Sango Bay is a settlement in the southern part of the Central Region of Uganda.

==Location==
Sango Bay is located in Sango Bay Parish, Kakuuto Sub-County, Kyotera District, in the Buganda Region of Uganda. This is approximately 56.5 km, by road, south-east of Kyotera, where the district headquarters are located. Sango Bay is located approximately 57 km, by road, north-east of the town of Mutukula, Uganda, at the international border with Tanzania. The geographical coordinates of Sango Bay are:00°53'38.0"S, 31°43'22.0"E (Latitude:-0.893889; Longitude:31.722778). Sango Bay lies at an average elevation of 1145 m above sea level.

==Overview==
Sango Bay is a fishing village, with Lake Nalubaale within walking distance to the east of Sango Bay. The area where the settlement is located is known as Sango Bay Conservation Area, bordered by the Tanzanian border to the south, Lake Nalubaale to the east, the Masaka–Mutukula Road to the west and Lake Nabugabo Conservation Area to the north.

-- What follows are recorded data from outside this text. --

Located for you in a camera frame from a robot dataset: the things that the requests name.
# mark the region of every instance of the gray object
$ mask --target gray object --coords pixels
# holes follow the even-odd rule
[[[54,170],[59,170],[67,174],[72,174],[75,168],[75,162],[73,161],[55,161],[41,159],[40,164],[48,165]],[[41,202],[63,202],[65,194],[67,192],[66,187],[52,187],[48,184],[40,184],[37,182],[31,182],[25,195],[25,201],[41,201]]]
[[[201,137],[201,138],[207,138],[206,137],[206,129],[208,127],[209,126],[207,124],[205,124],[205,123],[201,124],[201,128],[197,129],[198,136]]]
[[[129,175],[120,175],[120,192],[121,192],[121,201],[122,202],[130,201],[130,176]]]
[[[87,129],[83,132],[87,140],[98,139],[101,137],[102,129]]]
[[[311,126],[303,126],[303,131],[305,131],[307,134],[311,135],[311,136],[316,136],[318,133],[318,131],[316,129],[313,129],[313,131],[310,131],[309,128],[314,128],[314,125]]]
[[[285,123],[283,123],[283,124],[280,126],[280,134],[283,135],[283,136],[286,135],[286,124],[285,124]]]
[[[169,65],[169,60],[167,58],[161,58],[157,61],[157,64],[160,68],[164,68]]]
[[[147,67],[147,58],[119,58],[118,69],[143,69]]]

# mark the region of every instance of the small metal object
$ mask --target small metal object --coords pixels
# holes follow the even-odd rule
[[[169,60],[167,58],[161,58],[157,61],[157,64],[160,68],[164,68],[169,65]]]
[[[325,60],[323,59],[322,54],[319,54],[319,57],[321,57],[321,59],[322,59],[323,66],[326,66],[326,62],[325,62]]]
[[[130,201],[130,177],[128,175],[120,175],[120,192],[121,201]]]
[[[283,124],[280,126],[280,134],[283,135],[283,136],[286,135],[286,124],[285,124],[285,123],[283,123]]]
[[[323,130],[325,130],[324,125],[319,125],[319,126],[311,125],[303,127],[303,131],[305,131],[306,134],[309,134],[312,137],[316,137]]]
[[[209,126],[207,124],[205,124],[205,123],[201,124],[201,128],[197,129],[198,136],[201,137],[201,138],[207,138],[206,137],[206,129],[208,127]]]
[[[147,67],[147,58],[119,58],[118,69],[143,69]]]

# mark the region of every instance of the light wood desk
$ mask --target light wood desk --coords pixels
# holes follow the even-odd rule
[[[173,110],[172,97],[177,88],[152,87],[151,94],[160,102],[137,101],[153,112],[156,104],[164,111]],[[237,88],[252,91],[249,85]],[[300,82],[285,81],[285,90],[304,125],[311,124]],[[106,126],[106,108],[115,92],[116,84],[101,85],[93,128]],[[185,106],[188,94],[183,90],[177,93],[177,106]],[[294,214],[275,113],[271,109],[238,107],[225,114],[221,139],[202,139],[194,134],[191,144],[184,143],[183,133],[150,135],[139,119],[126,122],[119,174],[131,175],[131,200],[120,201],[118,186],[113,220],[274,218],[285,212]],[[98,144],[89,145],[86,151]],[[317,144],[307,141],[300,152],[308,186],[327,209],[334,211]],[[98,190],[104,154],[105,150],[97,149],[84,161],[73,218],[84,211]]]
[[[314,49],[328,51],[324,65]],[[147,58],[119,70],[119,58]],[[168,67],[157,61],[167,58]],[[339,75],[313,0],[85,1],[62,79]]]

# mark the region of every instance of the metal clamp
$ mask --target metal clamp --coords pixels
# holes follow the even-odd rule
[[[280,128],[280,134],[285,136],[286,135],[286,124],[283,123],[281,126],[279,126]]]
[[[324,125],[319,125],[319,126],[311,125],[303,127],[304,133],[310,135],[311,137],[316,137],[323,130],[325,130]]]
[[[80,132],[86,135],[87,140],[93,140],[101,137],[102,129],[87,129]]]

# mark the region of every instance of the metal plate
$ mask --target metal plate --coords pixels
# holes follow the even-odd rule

The vegetation is characterised by wetlands, grasslands and forests. Over 300,000 Chlidonias leucopterus have been recorded in the area, as late as 1994. Ardeola ralloides, Pelecanus onocrotalus, Pelecanus rufescens and Hirundo atrocaerulea have been observed in the area.

This area was also the location of the Sango Bay Resettlement Camp. The camp was established in 2013, to accommodate over 5,000 people expelled from Tanzania for illegal entry by the then president, Jakaya Kikwete. They included Ugandans, Rwandese, Congolese, Burundians, and stateless people. As of June 2016, the camp had been emptied and the refugees relocated to other camps in Uganda.

The Sango Bay area is also the location of Sango Bay Estates Limited, a sugar manufacturer established in 1930.

Jubilee Revival Church is in Sango Bay.